Dan Дан
- Type: Daily newspaper
- Format: Berliner
- Owner: Jumedia Mont d.o.o
- Editor: Mladen Milutinović
- Founded: 31 December 1999; 26 years ago
- Political alignment: Centre-right to right-wing Anti-corruption Moderate conservatism
- Language: Serbian (Cyrillic script)
- Headquarters: Podgorica, Montenegro
- Circulation: Print - est. 6.000 (2019); Online - 247.500/month ;
- ISSN: 1450-7943
- Website: dan.co.me

= Dan (newspaper) =

Daily newspaper published in Montenegro

Dan (Serbian Cyrillic: Дан, /sh/; The Day) is a daily newspaper published in Montenegro. It took its name from the old day Cetinje monthly newspaper that was published in the old Montenegrin state at the beginning of the 20th century. As of 2009 it has the second-highest readership after Vijesti, with a share of an estimated 31.6% of the country's total readers.

==History and profile==
===Dan newspaper===
The first issue of Dan appeared on 31 December 1999. Right from its start, Dan was one of the harshest critics of Milo Đukanović's regime in Montenegro. In May 2001, as Croatian magazine Nacional began a series of articles and insider interviews on state-sponsored cigarette smuggling in Montenegro under Djukanovic's regime, Dan was the only media outlet in the country to bring the details of the 'Nacional affair' to the Montenegrin public.

===Assassination and violence===
On 27 May 2004 Dan founder and editor-in-chief Duško Jovanović was assassinated on a Podgorica street in front of the paper's offices. Even though a prolonged police investigation led to a couple of arrests, along with an immediate suspected assassin currently on trial, the individuals behind the murder have still not been identified. It is alleged that the DPS-controlled government both sponsored and covered up the killing. Furthermore, on 11 July 2005, an unidentified male left an explosive device in front of the newspaper's Podgorica offices. However it did not detonate.
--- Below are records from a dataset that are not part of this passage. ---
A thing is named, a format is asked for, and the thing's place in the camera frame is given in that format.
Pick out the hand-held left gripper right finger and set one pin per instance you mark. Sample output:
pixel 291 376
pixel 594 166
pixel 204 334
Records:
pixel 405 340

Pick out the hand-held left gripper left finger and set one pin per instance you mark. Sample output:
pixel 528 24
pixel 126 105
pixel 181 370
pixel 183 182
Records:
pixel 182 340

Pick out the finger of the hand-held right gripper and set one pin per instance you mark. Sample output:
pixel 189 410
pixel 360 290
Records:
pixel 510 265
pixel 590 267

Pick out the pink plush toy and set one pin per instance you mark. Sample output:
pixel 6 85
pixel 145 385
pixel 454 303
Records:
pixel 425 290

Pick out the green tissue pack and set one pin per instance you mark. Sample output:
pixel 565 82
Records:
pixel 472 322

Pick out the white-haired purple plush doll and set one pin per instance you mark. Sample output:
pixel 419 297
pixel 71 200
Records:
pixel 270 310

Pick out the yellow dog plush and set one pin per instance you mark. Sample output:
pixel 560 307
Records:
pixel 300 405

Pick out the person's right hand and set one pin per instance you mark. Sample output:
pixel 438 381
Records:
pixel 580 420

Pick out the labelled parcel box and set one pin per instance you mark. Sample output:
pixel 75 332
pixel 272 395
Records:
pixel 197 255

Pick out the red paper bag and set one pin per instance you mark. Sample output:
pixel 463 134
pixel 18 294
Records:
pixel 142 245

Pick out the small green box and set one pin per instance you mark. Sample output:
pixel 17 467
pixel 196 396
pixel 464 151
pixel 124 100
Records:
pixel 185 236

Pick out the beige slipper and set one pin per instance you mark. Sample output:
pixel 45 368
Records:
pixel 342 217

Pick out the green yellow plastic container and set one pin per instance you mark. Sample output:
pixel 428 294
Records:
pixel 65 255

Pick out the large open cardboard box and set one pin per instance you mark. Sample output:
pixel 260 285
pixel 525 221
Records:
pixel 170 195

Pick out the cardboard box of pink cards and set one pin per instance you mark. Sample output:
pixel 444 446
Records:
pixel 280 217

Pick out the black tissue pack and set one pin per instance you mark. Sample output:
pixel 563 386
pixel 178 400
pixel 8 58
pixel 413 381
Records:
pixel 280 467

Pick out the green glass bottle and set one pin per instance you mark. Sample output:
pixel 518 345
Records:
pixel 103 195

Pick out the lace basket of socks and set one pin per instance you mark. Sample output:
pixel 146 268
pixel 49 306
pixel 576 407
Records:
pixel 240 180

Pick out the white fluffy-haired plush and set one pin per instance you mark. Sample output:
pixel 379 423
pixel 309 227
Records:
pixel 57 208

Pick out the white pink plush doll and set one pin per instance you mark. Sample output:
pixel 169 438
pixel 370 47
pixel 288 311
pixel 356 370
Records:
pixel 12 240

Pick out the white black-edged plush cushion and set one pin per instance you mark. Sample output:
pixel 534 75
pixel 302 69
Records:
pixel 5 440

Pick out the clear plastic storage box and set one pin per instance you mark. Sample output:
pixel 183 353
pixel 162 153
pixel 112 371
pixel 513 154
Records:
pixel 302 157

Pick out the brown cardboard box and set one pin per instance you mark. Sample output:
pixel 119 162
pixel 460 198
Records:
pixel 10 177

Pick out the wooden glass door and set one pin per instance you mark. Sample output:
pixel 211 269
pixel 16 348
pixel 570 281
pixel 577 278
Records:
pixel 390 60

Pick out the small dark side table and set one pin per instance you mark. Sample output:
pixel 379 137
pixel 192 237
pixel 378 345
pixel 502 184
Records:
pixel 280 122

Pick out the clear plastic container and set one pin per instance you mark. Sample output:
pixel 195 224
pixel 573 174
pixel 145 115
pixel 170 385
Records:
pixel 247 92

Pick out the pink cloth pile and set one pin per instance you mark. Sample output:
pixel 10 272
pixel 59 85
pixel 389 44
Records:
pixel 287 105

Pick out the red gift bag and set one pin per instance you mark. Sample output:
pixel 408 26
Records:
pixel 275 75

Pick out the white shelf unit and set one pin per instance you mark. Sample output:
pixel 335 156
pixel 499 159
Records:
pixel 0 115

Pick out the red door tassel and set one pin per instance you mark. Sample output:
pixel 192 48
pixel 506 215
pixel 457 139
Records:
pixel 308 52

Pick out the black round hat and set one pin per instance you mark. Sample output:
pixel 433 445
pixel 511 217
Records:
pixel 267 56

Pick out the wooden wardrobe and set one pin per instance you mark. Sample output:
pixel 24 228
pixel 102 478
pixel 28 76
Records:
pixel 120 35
On 3 June 2006, Montenegrin state prosecutor Vesna Medenica decided to press charges against Dan columnist Dragan Rosandić due to the first post-referendum text in his regular column. The charge claims that through his piece titled Prokleta avlija ("Damned prison"), Rosandić "exposed to ridicule the peoples, national and ethnic groups of Montenegro that voted for Montenegrin independence". The charges were later dropped as unfounded.

===Other media===
In addition to the daily "Dan", publisher "Jumedia Mont" also includes the weekly "Revija D" newsmagazine, as well as two radio stations: "Radio D" and Radio "D plus", which in recent years have gained a lot of audience and popularity in Montenegro.